We’re completing our task. The tip I left
For the waitress filters down
Like rain, wetting the new roots of a child
Perhaps, a belligerent cat that won’t let go
Of a balled sock until there’s chicken to eat.
As far as I can tell, daughter, it works like this:
You buy bread from a grocery, a bag of apples
From a fruit stand, and what coins
Are passed on helps others buy pencils, glue,
Tickets to a movie in which laughter
Is thrown into their faces.
If we buy a goldfish, someone tries on a hat.

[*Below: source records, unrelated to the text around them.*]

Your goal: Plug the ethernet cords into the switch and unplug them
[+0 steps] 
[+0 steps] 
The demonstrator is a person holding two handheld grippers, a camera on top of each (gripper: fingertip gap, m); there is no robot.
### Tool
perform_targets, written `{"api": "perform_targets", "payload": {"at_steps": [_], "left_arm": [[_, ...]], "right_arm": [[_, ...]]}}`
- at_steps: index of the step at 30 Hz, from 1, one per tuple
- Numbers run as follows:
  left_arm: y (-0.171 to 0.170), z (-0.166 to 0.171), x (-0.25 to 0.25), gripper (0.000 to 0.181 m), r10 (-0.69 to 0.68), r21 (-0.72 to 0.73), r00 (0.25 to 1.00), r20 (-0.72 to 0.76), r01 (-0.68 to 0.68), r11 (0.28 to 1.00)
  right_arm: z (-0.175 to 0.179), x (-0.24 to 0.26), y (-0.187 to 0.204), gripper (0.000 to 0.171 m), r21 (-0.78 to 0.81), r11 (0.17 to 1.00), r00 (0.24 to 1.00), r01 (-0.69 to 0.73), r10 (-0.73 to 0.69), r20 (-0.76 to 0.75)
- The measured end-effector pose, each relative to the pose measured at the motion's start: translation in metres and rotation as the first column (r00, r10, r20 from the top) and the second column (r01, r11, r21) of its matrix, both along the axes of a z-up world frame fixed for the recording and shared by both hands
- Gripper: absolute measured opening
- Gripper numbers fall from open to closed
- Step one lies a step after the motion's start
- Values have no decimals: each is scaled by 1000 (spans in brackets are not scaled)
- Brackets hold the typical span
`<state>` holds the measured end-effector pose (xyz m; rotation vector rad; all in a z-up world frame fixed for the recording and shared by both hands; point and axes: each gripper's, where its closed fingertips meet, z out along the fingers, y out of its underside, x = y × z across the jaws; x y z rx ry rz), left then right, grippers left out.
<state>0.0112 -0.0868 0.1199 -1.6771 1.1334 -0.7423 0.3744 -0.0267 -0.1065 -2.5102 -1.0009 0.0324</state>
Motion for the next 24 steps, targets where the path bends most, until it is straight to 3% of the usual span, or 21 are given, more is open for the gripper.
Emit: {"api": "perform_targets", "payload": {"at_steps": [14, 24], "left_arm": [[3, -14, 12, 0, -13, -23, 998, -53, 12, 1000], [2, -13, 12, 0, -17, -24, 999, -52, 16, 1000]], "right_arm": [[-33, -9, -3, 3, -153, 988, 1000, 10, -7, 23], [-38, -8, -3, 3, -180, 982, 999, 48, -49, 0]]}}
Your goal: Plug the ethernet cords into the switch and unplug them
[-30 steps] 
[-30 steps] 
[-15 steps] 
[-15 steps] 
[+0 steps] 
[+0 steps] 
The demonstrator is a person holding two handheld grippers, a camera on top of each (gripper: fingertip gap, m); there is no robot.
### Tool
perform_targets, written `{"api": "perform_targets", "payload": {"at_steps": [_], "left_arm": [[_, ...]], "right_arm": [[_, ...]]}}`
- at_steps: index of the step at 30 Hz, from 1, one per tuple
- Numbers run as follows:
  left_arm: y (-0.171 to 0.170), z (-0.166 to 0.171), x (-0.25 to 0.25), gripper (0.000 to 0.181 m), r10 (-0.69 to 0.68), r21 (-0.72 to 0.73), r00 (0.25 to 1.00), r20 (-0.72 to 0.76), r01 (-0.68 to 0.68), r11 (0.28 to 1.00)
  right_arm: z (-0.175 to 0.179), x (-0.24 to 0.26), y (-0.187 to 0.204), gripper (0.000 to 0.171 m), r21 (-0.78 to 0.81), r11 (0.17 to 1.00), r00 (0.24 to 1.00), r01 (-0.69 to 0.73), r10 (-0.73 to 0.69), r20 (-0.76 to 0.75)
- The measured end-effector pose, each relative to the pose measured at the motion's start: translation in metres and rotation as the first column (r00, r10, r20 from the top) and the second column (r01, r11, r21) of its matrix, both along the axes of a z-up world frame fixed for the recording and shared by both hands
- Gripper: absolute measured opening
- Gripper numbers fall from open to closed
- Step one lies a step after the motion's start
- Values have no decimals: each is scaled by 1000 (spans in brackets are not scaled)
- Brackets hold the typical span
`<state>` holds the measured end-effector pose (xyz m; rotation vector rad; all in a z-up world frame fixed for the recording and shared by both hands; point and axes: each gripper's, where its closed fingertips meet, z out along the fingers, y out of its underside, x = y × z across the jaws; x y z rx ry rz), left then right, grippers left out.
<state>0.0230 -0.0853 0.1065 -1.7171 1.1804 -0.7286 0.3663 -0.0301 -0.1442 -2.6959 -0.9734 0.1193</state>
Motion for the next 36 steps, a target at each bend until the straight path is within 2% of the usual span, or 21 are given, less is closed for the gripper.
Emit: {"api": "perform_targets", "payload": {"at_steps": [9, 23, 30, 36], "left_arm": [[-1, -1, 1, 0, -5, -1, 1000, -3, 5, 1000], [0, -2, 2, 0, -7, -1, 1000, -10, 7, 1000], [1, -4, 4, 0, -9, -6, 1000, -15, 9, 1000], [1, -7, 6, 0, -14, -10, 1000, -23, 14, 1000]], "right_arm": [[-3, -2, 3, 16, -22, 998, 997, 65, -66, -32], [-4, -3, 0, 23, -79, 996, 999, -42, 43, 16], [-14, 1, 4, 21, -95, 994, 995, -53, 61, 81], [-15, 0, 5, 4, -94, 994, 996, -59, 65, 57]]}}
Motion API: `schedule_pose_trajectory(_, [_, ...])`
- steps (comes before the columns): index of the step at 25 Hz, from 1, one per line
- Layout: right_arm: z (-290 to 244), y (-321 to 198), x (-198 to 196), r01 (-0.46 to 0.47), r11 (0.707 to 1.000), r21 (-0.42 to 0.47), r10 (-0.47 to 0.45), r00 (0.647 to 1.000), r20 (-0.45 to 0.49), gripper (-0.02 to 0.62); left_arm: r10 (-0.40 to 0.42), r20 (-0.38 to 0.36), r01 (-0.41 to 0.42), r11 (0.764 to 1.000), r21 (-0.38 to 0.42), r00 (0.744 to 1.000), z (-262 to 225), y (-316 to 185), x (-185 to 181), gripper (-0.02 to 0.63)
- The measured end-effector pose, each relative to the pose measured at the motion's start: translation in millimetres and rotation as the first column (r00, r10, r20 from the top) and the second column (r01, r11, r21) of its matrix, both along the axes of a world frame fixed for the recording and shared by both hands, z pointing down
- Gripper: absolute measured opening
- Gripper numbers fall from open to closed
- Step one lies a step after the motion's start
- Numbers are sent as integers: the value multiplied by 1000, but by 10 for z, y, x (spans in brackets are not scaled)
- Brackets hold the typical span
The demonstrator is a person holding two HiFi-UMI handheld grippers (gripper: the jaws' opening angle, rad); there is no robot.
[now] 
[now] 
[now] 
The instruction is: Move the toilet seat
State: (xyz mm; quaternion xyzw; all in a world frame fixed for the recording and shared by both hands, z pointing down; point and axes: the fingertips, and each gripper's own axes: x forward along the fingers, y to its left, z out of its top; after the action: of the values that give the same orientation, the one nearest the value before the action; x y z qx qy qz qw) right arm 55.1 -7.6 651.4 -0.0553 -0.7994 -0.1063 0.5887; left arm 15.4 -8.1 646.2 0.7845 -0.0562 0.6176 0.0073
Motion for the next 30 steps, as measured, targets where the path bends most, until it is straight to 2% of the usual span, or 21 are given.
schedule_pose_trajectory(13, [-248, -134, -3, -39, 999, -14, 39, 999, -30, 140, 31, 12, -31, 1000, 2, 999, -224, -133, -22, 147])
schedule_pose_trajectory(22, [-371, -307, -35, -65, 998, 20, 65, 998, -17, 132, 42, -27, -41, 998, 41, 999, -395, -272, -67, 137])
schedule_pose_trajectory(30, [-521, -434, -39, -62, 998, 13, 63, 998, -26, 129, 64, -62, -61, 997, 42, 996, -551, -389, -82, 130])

If we buy crayons, someone walks home with a broom.
A tip, a small purchase here and there,
And things keep going. I guess.

looking around, believing :: gary soto

How strange that we can begin at any time.
With two feet we get down the street.
With a hand we undo the rose.
With an eye we lift up the peach tree
And hold it up to the wind — white blossoms
At our feet. Like today. I started
In the yard with my daughter,
With my wife poking at a potted geranium,
And now I am walking down the street,
Amazed that the sun is only so high,
Just over the roof, and a child
Is singing through a rolled newspaper
And a terrier is leaping like a flea
And at the bakery I pass, a palm,
Like a suctioning starfish, is pressed
To the window. We’re keeping busy —
This way, that way, we’re making shadows
Where sunlight was, making words
Where there was only noise in the trees.